Operator: Our next question comes from Duane Pfennigwerth from Evercore ISI.

Duane Pfennigwerth: I wanted to follow up, Tom, on a comment you made about the loyalty — faster loyalty rev rec. I assume there was a bump up with the bag fees and now another bump up with seats and extra legroom. So whatever the RASM tailwind was from rev rec in 4Q, it’s likely larger now in 1Q. I wonder if you would frame how many points of your 10 points in RASM growth is due to rev rec policy changes? And then my follow-up, do you have any data or early learnings on receptivity of seats or maybe uplift in core Southwest markets versus maybe more jump ball markets where you have lower share?

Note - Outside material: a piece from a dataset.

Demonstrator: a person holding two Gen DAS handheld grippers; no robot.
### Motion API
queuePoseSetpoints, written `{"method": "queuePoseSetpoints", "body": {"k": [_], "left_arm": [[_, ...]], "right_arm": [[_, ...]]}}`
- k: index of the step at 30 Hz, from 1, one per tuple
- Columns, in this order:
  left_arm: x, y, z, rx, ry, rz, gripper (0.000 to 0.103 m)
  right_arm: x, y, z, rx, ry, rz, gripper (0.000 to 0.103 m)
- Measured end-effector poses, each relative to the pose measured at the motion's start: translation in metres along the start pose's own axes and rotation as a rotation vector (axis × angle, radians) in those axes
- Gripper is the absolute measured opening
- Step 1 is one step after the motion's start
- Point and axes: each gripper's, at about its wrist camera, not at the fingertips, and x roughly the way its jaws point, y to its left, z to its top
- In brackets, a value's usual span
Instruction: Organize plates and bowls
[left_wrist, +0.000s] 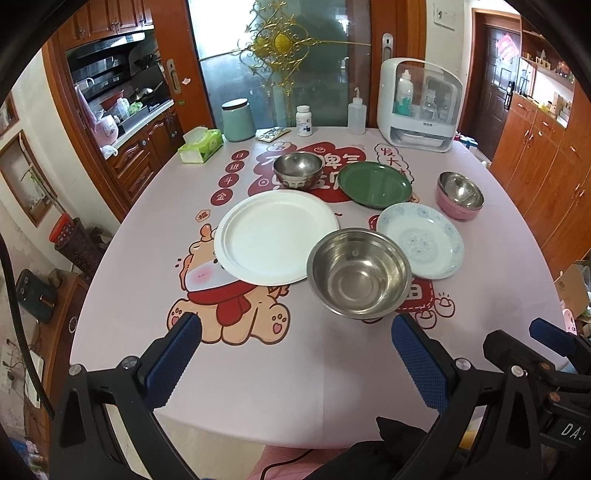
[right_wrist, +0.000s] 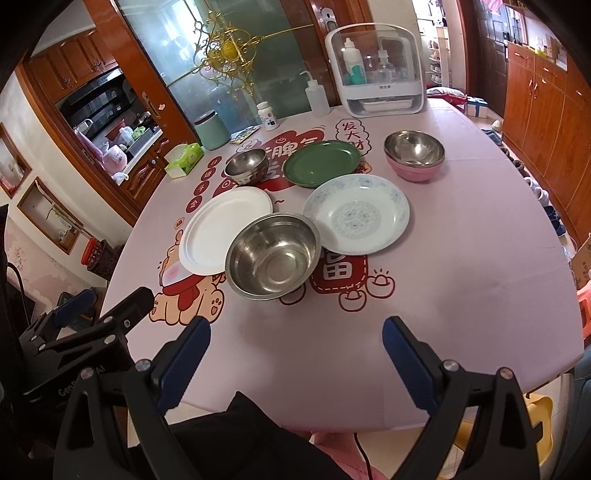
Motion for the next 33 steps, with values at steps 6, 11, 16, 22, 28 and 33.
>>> {"method": "queuePoseSetpoints", "body": {"k": [6, 11, 16, 22, 28, 33], "left_arm": [[0.011, 0.012, 0.004, -0.019, 0.040, 0.017, 0.102], [0.026, 0.028, 0.011, -0.034, 0.061, 0.021, 0.102], [0.043, 0.051, 0.020, -0.098, 0.096, -0.031, 0.102], [0.067, 0.067, 0.035, -0.119, 0.146, -0.033, 0.102], [0.093, 0.088, 0.053, -0.151, 0.173, -0.052, 0.102], [0.120, 0.104, 0.069, -0.179, 0.204, -0.047, 0.102]], "right_arm": [[0.011, 0.007, 0.008, -0.007, 0.012, 0.002, 0.095], [0.023, 0.013, 0.021, 0.002, 0.019, 0.003, 0.095], [0.035, 0.022, 0.038, -0.003, 0.016, -0.007, 0.095], [0.054, 0.032, 0.062, -0.008, 0.021, -0.022, 0.095], [0.079, 0.038, 0.087, -0.006, 0.039, -0.042, 0.095], [0.100, 0.044, 0.108, -0.018, 0.043, -0.048, 0.095]]}}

Tom Doxey: Thanks, Duane. We haven’t quantified publicly what the change is there. There’s a shift that goes where the split prior was part ATL, part other revenue. Now it’s part ATL, some to other revenue and some to passenger revenue. But the exact percentages there, some of that relates to the way that our program is structured, and so we don’t get into the details of that. Our Qs and Ks have a bit more color on it, but we don’t go into the specific percentages.

Andrew Watterson: On the second one, we find that the new product is giving us a strong tailwind in all of our markets. So it’s not just a traditional Southwest stronghold where you see the benefit. It’s across all customer segments and across all geographies, and that’s what’s really encouraging for us.

Operator: Our next question comes from Tom Fitzgerald from TD Cowen.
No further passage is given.